I'm computing PCA of a dataset. My matrix $X$ has dimension $D\times I$, I'm trying to do a dimensionality reduce using PCA so I have $\Phi$ the matrix of the eigenvectors of the covariance matrix.
We can approximate the data by $x = \Phi h$. And we do a dimensionality reduction if we select the fist $K$ columns $x \approx \Phi_{k} h$.
I want to prove that the MSE that I'm doing by this approximation is $\sum^{D}_{i=K+1} \lambda_{i}$ where $\lambda$ are the eigenvalues of the covariance matrix.

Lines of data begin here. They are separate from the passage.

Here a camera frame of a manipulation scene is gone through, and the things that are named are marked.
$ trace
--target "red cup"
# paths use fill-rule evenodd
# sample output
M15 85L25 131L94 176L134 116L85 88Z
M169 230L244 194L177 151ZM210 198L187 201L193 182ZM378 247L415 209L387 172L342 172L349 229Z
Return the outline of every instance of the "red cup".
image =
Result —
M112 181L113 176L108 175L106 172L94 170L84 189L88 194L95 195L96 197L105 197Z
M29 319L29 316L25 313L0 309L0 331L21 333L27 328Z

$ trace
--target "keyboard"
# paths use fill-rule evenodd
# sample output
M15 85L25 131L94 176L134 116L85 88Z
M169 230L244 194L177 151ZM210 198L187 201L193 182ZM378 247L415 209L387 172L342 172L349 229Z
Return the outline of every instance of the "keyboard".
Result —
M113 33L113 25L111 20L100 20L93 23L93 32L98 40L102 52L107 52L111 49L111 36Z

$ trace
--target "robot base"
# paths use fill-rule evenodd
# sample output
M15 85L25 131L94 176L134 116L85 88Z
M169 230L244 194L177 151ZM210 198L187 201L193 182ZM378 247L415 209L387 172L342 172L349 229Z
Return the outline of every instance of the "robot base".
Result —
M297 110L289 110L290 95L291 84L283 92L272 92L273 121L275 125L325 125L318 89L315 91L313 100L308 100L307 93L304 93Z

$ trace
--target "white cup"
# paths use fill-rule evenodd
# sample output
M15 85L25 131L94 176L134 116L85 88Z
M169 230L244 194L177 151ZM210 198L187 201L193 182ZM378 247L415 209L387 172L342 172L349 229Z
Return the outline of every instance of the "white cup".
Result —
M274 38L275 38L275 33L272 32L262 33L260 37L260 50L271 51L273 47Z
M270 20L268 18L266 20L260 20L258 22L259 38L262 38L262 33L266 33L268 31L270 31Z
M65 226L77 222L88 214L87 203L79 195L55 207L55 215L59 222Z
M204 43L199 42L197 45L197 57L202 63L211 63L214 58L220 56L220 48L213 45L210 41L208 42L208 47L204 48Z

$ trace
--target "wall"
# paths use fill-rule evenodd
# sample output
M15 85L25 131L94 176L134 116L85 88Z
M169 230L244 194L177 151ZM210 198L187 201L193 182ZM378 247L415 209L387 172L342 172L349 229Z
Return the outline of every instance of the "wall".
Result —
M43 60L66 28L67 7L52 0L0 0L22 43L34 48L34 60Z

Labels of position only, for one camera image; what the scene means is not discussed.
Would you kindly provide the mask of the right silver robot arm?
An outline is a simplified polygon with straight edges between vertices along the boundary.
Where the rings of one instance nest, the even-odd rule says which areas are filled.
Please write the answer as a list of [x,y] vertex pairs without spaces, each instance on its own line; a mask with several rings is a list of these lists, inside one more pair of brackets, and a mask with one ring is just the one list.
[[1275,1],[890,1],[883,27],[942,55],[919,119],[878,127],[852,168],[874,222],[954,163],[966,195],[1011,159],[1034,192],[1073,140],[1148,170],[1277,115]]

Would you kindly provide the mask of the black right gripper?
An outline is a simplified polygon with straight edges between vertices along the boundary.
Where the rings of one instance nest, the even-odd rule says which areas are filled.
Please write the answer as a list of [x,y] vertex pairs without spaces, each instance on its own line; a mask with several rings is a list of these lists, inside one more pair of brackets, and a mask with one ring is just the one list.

My approach is to do this:
$MSE = \sum_{i} (x_{i} - \hat{x}_{i})^{2} = \sum_{i} (\Phi h_{i} - \Phi_{K} h_{i})^{2} = \sum_{i} (\sum^{D}_{j=1} \phi_{ij} h_{j} - \sum^{K}_{j=1} \phi_{ij} h_{j})^{2} = \sum_{i} (\sum^{D}_{j=K+1} \phi_{ij} h_{j})^{2} = \sum^{D}_{j=K+1}( \sum_{i} \phi_{ij} h_{j})^{2}$
So $¿\sum_{i} \phi_{ij} h_{j}^{2} = \lambda_{j}?$
Can anybody help me to discern this?